Let’s take a look at how that impacts the monthly payment for a would-be homebuyer. Assuming a $500,000 sales price with 20% down and a $400,000 mortgage:
$400,000 30-year fixed @ 3.75% $1852/month PI (principal/interest)
$400,000 30-year fixed @ 4.5% $2,027/month PI
This represents a $175 monthly payment increase, or 9.5%, pretty substantial.
Let’s examine how that would impact total interest paid over the life of the loan (with the caveat that most homeowners will not keep a mortgage for 30 years):
As you can see, that is a 23.5% increase in interest paid over the life of the loan, which is pretty remarkable for only a 0.75% rise in rates.
Taking it one step further, let’s see how this affects the affordability of a homebuyer. That same homebuyer that previously could afford a $500,000 home (@ 3.75%), would now only be able to afford a $465,000 home, or 7% less affordability.
So how is this rate rise playing out in the marketplace?
Mortgage rates had a rather sudden jump in February 2018 to their current level, where they have leveled off somewhat throughout the year (that is until the last week, where we have seen another min-rise with the 10-year T-bond moving above 3% threshold). Surprisingly, the initial reaction earlier this year was that it did not seem to bother a lot of would-be homebuyers, which we believe is largely due to the red-hot real estate market marching on (since 2011-2012 in most areas of the country) and buyers “not wanting to miss out.” However, just recently we have seen that sentiment shift with more homebuyers balking at continued higher prices, combined with less affordability caused by these rising rates.

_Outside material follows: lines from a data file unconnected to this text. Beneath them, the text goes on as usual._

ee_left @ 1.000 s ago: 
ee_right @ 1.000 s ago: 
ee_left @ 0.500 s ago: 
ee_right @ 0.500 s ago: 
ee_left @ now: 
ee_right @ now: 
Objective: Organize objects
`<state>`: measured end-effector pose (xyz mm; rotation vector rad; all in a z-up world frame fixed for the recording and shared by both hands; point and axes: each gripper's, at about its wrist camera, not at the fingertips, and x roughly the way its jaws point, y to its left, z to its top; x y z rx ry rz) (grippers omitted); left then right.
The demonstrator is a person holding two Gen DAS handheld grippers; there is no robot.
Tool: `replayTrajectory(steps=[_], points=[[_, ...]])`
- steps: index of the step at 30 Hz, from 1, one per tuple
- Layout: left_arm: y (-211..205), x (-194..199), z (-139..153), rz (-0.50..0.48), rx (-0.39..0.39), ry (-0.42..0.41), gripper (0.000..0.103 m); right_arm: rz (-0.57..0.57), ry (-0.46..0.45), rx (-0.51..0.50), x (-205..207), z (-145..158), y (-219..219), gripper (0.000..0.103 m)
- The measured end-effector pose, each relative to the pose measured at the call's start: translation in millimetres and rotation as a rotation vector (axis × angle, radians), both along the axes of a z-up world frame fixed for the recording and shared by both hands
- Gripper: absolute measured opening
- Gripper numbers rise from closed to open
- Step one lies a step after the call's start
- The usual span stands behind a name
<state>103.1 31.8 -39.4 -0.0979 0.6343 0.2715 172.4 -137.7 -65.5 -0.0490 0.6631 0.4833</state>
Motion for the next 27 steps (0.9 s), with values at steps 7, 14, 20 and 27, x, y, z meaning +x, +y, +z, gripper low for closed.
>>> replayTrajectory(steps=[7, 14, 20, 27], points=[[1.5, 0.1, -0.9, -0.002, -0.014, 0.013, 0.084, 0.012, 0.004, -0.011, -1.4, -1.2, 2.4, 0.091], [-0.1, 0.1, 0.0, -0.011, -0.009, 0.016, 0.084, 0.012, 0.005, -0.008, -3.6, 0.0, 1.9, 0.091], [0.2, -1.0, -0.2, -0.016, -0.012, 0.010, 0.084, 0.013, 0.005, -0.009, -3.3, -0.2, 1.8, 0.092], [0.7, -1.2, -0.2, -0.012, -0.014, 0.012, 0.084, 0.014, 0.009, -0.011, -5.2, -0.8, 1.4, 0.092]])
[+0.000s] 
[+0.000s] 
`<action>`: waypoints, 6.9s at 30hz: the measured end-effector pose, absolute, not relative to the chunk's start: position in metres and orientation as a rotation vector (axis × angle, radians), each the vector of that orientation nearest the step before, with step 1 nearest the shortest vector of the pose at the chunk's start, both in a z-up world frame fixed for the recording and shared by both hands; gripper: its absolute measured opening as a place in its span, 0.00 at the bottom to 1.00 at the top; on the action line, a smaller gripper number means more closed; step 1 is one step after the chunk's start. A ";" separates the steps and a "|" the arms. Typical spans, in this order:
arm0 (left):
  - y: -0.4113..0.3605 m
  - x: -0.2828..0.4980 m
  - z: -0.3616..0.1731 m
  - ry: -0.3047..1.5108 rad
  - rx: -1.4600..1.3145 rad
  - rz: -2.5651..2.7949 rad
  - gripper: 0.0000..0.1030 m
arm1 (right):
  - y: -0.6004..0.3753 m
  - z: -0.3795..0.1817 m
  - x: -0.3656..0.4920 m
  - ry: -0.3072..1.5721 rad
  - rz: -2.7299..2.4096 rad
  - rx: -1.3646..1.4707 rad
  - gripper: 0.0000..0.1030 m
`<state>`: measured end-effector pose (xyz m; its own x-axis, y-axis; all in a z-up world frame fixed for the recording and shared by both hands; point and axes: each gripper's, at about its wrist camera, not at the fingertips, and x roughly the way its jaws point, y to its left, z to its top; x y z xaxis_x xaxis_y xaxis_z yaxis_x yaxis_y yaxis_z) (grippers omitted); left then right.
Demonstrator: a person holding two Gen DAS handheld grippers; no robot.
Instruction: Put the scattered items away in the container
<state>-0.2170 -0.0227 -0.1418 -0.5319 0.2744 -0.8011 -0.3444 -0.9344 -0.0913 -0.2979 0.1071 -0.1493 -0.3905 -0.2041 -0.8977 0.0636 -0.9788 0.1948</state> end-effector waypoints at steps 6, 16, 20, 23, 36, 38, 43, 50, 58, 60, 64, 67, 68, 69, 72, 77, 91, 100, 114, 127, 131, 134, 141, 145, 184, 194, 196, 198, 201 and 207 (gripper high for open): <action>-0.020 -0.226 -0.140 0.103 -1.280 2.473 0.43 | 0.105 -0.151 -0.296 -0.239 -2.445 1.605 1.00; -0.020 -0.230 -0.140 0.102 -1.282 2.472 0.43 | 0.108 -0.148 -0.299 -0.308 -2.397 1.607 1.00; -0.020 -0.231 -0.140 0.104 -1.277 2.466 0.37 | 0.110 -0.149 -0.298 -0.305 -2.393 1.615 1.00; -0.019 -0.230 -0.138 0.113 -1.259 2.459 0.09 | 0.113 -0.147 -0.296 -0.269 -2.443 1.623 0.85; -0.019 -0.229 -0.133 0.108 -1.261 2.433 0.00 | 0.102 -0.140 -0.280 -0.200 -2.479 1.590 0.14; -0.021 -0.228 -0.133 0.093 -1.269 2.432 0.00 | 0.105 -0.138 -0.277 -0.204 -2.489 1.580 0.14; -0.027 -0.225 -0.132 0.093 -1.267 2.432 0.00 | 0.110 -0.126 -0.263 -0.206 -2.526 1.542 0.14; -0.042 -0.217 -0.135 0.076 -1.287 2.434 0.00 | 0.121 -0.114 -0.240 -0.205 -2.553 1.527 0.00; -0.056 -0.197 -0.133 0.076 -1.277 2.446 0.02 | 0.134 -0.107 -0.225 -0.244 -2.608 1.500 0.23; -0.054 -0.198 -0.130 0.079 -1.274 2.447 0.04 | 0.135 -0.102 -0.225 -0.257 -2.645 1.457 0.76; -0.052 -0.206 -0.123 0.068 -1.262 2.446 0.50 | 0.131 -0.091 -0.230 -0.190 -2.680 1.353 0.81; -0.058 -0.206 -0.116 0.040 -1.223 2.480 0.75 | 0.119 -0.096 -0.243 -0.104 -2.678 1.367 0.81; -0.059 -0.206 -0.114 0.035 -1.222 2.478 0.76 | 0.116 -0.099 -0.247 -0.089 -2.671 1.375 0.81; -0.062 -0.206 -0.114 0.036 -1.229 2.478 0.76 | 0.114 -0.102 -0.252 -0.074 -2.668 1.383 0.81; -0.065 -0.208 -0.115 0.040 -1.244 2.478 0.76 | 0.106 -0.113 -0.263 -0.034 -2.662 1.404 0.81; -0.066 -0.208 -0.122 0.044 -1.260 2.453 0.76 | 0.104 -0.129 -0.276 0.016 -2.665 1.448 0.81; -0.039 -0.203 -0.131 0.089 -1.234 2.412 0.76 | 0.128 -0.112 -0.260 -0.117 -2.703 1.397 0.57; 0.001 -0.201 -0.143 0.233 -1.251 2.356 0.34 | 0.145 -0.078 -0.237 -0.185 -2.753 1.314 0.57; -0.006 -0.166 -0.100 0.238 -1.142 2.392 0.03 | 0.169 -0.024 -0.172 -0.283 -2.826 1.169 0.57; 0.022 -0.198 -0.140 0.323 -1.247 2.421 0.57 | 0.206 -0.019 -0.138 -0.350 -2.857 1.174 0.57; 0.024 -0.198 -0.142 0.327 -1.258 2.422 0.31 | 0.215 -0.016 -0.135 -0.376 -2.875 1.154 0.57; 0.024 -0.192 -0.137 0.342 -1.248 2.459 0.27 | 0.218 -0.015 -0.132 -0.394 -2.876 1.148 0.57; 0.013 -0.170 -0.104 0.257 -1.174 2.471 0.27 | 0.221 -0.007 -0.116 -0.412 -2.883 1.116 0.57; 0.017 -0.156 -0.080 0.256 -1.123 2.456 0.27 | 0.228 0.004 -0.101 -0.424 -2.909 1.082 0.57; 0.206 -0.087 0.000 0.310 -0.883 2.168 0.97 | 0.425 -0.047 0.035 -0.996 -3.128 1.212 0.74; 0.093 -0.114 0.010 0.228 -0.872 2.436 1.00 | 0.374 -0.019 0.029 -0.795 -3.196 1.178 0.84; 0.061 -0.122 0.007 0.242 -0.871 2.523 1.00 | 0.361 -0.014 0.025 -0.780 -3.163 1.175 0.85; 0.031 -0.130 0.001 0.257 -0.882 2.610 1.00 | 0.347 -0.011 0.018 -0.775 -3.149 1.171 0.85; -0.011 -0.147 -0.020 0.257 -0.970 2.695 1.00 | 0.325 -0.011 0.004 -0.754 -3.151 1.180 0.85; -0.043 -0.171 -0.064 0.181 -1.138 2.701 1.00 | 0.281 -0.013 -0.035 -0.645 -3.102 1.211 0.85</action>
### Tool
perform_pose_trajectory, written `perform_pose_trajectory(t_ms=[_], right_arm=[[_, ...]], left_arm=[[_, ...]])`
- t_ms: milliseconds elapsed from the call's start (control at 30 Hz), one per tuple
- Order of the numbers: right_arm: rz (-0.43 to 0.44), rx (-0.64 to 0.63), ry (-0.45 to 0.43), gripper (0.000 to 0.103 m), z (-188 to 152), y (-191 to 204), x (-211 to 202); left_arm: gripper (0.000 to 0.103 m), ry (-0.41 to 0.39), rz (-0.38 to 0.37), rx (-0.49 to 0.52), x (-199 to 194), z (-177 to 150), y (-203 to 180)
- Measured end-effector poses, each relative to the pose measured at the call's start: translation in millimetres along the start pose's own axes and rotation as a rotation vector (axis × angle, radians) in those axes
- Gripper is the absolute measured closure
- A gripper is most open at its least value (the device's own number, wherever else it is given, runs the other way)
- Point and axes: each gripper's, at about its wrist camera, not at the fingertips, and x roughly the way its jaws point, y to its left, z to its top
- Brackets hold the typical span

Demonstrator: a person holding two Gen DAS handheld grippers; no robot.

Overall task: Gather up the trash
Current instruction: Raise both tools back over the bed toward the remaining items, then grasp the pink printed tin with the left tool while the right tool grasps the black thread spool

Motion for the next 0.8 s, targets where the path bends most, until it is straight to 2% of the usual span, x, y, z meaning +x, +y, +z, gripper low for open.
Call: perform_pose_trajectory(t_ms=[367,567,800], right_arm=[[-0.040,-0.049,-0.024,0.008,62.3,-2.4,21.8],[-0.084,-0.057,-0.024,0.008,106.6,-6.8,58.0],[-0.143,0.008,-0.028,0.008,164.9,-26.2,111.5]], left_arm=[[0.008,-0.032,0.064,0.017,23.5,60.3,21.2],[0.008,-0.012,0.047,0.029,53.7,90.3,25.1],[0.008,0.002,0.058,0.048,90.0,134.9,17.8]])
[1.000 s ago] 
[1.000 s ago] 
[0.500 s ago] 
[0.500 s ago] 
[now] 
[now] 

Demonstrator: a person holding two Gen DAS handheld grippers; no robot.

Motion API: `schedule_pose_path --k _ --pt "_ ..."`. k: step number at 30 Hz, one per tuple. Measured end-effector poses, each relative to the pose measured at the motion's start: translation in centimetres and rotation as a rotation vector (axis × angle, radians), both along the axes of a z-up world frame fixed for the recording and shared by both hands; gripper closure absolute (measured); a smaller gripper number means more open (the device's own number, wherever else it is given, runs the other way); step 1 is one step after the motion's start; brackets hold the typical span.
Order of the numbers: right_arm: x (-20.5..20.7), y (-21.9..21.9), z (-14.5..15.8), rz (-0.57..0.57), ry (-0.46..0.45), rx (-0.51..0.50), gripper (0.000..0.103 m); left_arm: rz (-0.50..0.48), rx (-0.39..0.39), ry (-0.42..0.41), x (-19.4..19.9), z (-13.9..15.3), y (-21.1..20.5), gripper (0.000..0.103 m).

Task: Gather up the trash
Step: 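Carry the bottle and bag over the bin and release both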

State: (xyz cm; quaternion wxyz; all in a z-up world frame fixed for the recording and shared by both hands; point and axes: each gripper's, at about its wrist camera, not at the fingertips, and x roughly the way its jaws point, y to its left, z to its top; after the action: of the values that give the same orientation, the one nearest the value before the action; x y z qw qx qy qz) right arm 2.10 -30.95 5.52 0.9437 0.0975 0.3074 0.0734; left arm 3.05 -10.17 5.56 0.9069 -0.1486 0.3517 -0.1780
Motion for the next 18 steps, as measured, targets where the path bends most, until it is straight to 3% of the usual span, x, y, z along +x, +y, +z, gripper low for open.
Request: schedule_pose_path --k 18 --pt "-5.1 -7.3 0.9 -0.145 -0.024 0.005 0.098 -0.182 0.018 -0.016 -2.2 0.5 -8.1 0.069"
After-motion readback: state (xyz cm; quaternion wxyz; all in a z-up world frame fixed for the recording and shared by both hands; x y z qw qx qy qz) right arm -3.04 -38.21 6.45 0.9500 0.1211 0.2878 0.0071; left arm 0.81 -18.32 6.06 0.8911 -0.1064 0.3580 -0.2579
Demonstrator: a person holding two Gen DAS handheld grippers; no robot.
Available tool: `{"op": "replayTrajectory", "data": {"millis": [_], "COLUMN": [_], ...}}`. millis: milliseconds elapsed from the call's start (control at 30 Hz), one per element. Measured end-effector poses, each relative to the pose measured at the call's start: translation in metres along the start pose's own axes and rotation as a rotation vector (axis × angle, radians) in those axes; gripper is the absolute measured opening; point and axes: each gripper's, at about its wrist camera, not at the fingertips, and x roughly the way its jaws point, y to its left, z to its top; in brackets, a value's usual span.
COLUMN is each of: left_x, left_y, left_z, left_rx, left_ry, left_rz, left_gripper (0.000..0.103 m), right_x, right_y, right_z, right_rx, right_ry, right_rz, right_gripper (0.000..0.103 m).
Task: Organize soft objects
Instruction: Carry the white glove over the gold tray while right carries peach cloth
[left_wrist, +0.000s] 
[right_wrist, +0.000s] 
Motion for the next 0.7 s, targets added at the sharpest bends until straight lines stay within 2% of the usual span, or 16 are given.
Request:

We believe this trend will continue as homebuyers are starting to question how financially-wise it is to chase higher and higher home prices. Thus, we have finally started to see a leveling-off of home prices, which is a very healthy sign. While many are predicting rates will continue to rise, we are perhaps contrarian in thinking rates will also level off at their current levels for the next couple of years and perhaps even decline when the inevitable recession will again hit our economy. While we will not guess at when and what will cause the next recession, it will happen. The good news when it does happen is that we will not see a housing crisis like we did in 2007. The quality of mortgages originated over the last decade are vastly superior to the pre-crisis years because of one simple fact. That is, true stated income loans (“liar loans”) went away after the housing crisis and will not be coming back anytime soon, so hurray for that!